■ **Dataset content**
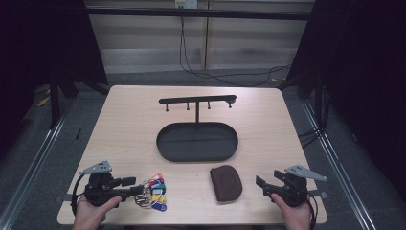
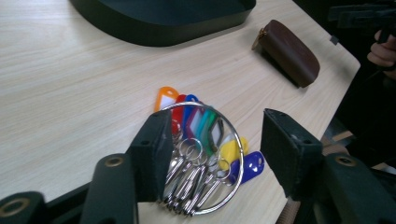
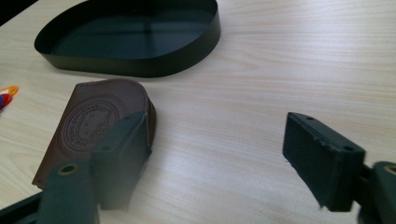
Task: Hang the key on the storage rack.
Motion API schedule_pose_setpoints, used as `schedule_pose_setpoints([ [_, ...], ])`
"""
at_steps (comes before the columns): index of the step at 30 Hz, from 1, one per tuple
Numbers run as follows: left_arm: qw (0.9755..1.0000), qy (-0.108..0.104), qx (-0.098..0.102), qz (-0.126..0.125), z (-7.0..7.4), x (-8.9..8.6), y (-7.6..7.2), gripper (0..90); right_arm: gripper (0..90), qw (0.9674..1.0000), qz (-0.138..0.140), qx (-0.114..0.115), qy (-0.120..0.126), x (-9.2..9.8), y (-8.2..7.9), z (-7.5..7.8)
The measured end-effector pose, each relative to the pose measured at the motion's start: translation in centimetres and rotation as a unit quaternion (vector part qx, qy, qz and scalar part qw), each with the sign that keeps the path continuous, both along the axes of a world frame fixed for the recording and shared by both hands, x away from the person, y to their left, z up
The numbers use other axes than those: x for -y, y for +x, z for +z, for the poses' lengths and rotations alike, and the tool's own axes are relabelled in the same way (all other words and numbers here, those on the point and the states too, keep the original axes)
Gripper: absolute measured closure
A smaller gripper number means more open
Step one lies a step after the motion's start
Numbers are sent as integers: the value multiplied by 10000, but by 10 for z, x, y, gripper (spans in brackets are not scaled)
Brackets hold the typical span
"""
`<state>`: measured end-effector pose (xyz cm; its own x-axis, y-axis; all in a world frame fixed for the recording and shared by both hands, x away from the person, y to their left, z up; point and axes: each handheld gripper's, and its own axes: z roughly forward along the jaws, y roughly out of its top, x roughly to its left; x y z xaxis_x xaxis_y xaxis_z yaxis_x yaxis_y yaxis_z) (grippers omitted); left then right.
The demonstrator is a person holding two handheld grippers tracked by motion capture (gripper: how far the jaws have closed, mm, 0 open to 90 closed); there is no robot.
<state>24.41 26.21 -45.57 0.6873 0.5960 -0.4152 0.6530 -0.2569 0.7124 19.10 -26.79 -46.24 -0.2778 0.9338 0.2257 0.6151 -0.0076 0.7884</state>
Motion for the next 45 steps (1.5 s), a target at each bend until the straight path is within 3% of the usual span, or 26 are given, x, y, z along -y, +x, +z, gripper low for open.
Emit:
schedule_pose_setpoints([
  [5,10000,54,27,25,3,-3,0,497,214,9999,114,-93,54,2,3,-2],
  [8,9999,-97,52,-1,3,-3,0,473,243,10000,-8,-13,-4,3,2,-1],
  [13,9996,-37,119,-270,6,3,-4,470,247,10000,-60,-1,-13,4,0,0],
  [15,9993,-47,36,-374,9,6,-6,478,246,10000,-71,-12,-30,3,0,0],
  [17,9985,96,15,-542,12,12,-9,494,247,9999,-5,-91,-85,0,1,-2],
  [19,9978,44,33,-667,13,14,-10,495,246,9999,28,-97,-104,-1,2,-2],
  [20,9967,77,76,-801,14,16,-10,541,250,9998,52,-131,-158,-3,3,-3],
  [22,9961,282,102,-835,16,21,-10,550,268,9996,96,-200,-187,-4,3,-4],
  [23,9941,373,30,-1017,17,28,-10,564,268,9992,131,-269,-250,-5,4,-5],
  [24,9941,373,30,-1017,17,28,-10,565,268,9992,152,-277,-233,-6,4,-5],
  [30,9878,1069,-94,-1125,18,51,-7,588,264,9994,182,-235,-197,-7,3,-4],
  [32,9845,1255,-192,-1211,18,56,-5,592,262,9994,157,-238,-214,-7,3,-4],
  [33,9811,1415,-220,-1305,18,62,-4,592,261,9993,165,-246,-211,-7,3,-4],
  [40,9786,1532,-376,-1321,22,72,1,698,256,9992,230,-248,-234,-9,4,-5],
  [45,9725,1777,-561,-1399,21,79,5,709,255,9990,285,-242,-240,-10,4,-5],
])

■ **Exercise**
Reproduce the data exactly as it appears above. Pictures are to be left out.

■ **Exercise answer**
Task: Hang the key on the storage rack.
Motion API schedule_pose_setpoints, used as `schedule_pose_setpoints([ [_, ...], ])`
"""
at_steps (comes before the columns): index of the step at 30 Hz, from 1, one per tuple
Numbers run as follows: left_arm: qw (0.9755..1.0000), qy (-0.108..0.104), qx (-0.098..0.102), qz (-0.126..0.125), z (-7.0..7.4), x (-8.9..8.6), y (-7.6..7.2), gripper (0..90); right_arm: gripper (0..90), qw (0.9674..1.0000), qz (-0.138..0.140), qx (-0.114..0.115), qy (-0.120..0.126), x (-9.2..9.8), y (-8.2..7.9), z (-7.5..7.8)
The measured end-effector pose, each relative to the pose measured at the motion's start: translation in centimetres and rotation as a unit quaternion (vector part qx, qy, qz and scalar part qw), each with the sign that keeps the path continuous, both along the axes of a world frame fixed for the recording and shared by both hands, x away from the person, y to their left, z up
The numbers use other axes than those: x for -y, y for +x, z for +z, for the poses' lengths and rotations alike, and the tool's own axes are relabelled in the same way (all other words and numbers here, those on the point and the states too, keep the original axes)
Gripper: absolute measured closure
A smaller gripper number means more open
Step one lies a step after the motion's start
Numbers are sent as integers: the value multiplied by 10000, but by 10 for z, x, y, gripper (spans in brackets are not scaled)
Brackets hold the typical span
"""
`<state>`: measured end-effector pose (xyz cm; its own x-axis, y-axis; all in a world frame fixed for the recording and shared by both hands, x away from the person, y to their left, z up; point and axes: each handheld gripper's, and its own axes: z roughly forward along the jaws, y roughly out of its top, x roughly to its left; x y z xaxis_x xaxis_y xaxis_z yaxis_x yaxis_y yaxis_z) (grippers omitted); left then right.
The demonstrator is a person holding two handheld grippers tracked by motion capture (gripper: how far the jaws have closed, mm, 0 open to 90 closed); there is no robot.
<state>24.41 26.21 -45.57 0.6873 0.5960 -0.4152 0.6530 -0.2569 0.7124 19.10 -26.79 -46.24 -0.2778 0.9338 0.2257 0.6151 -0.0076 0.7884</state>
Motion for the next 45 steps (1.5 s), a target at each bend until the straight path is within 3% of the usual span, or 26 are given, x, y, z along -y, +x, +z, gripper low for open.
Emit:
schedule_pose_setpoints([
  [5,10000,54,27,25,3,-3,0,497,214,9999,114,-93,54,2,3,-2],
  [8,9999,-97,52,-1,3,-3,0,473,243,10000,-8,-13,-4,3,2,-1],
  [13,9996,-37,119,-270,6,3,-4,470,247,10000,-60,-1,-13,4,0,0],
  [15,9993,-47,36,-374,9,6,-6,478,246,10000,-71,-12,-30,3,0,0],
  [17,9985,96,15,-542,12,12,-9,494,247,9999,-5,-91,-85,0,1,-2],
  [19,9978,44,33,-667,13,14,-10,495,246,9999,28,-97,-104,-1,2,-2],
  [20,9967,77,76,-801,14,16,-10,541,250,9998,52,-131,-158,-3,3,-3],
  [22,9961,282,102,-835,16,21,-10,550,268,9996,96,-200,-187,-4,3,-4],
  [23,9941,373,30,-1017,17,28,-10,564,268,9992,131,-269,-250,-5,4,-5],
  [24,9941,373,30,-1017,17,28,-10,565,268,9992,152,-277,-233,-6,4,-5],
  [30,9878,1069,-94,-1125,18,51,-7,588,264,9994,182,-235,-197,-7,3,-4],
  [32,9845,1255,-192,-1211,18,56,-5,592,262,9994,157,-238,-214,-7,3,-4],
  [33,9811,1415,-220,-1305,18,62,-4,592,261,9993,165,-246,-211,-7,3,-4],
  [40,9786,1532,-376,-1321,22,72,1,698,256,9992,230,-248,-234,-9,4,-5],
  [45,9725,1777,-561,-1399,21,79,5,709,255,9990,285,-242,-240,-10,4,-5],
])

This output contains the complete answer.